L’amore dopo i vent’anni, edito da Atlantide con la traduzione di Luca Vaccari (pp. 208, euro 19), è il romanzo d’esordio della scrittrice danese Linea Maja Ernst, classe 1988, in corso di traduzione in molti paesi. È una storia idilliaca: sette amici che si sono conosciuti ai tempi dell’università si incontrano per trascorrere insieme una settimana nella casa sul lago di una di loro. Hanno trent’anni suonati ormai, alcuni sono sposati come Gry con Adam e altri stanno per farlo: Ebsen e Karen, mentre Kvæde e Sylvia credono ancora nell’amore libero seppure Charlie, la compagna di Sylvia, vorrebbe al contrario contrarre matrimonio.
Hanno frequentato tutti «facoltà umanistiche» e lavorano come scrittori, giornaliste, responsabili di progetti culturali. Da notare che il tema della precarietà economica non esiste: per i trentenni protagonisti di questo romanzo comprare una casa, fare dei figli o cambiare città sono delle scelte dettate dal desiderio o dall’adeguarsi alle convenzioni sociali. Si tratta di un aspetto significativo che dà alla storia una allure giocosa.

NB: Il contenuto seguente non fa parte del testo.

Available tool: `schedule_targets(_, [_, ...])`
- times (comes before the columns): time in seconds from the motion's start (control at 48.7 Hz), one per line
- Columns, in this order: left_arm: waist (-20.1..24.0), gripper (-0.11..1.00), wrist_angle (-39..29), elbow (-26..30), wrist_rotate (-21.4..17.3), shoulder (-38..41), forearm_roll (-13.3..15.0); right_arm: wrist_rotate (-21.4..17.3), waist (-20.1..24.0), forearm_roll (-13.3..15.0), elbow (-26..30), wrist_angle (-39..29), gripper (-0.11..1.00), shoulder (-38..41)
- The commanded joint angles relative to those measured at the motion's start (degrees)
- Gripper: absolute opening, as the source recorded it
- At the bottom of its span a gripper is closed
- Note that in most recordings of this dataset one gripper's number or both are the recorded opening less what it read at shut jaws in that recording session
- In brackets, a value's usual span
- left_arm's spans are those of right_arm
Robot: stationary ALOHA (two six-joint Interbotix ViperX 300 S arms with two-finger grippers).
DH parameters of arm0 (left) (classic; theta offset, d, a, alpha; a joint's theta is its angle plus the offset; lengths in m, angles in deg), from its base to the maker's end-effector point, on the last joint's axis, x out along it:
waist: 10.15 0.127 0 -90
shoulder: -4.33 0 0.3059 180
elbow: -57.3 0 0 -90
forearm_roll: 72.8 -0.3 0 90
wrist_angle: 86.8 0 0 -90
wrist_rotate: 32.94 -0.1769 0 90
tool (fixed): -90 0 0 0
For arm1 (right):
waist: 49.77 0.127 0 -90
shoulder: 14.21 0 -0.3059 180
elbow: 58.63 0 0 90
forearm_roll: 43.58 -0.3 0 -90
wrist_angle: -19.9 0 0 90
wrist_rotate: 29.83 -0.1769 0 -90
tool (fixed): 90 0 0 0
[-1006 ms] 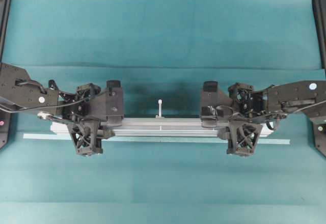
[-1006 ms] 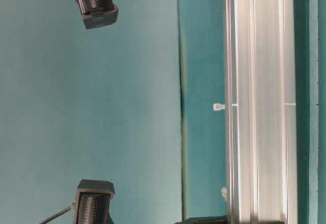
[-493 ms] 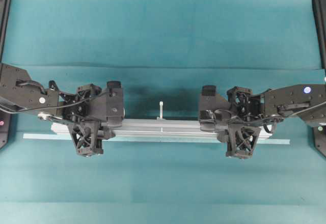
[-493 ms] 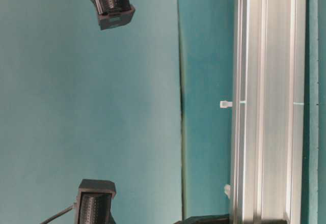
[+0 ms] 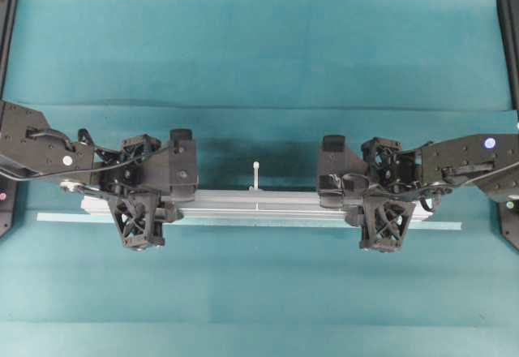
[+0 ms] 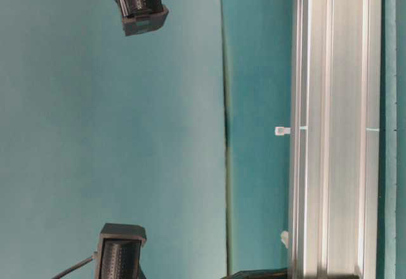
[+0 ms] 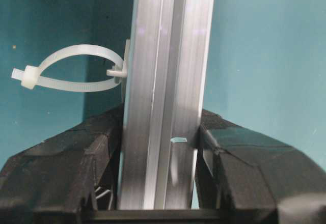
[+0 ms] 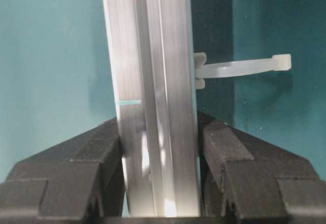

Il romanzo è costruito sull’alternanza dei punti di vista dei vari protagonisti: conosciamo via via i pensieri di Gry, su come sia felice di essere una ricercatrice di botanica e una madre, ma più in generale una persona che gode occupandosi degli altri. Poi di Karen che riflettendo proprio su Gry si dice che: «la irrita che diverse donne, secondo lei degne di rispetto, s’identifichino dalla sera alla mattina come streghe, e con la massima serietà si interessino di astrologia, un mix confuso di autoaiuto spirituale e femminismo a buon mercato».
Kvæde, invece, che ama definirsi «ermafrodito» anche se sa che si tratta di un’espressione che non va più affatto di moda, di fronte ai sentimenti contrastanti che prova per Adam, si dice che ancora non riusciamo a liberarci dall’attrazione per gli uomini alfa e dalla tentazione che abbiamo di prostrarci davanti a loro: «osservo la mascolinità, ho una duplice reazione: oh sei il mio sogno! E: oh, sei la mia vecchia nemica».
L’unica però delle protagoniste di questo romanzo che a un certo punto decide di svelare agli altri amici e amiche che cosa desidera è Sylvia: lei vorrebbe sposarsi con tutti loro, poter vivere magari nello stesso condominio a Copenaghen e trascorrere insieme le serate sui divani, stravaccati, a parlare o a baciarsi, vorrebbe poter fare l’amore con Esben senza perdere Charlie e senza soppiantare Karen. Più in generale, Sylvia non riesce a capacitarsi di come il suo gruppo formato da persone anticonvenzionali si sia trasformato in un insieme di coppie monogame che aspirano a fare tanti bambini: «conducono una vita sostanzialmente conformista (…) I borghesucci creativi. La storia ha mai prodotto risultati più perversi?».
La condivisione del suo punto di vista, però, non sortisce gli effetti sperati. Nonostante la grande emancipazione di cui questo libro è imbevuto, è come se ci raccontasse anche che le vie del desiderio, quello che brucia e ci spinge a far l’amore nel bosco, non passano per la presa di coscienza, le posizioni politiche o tanto meno attraverso le parole. Ernst in questo testo sagace e godibile dimostra di padroneggiare le filosofie femministe, da de Beauvoir a Sarah Ahmed: «siamo stati messi in guardia: la ricerca spasmodica della felicità secondo le norme sociali colloca la famiglia tradizionale al centro della scena e tutti gli altri stili di vita ai margini (…) È stata solo lei a prendere il messaggio alla lettera?».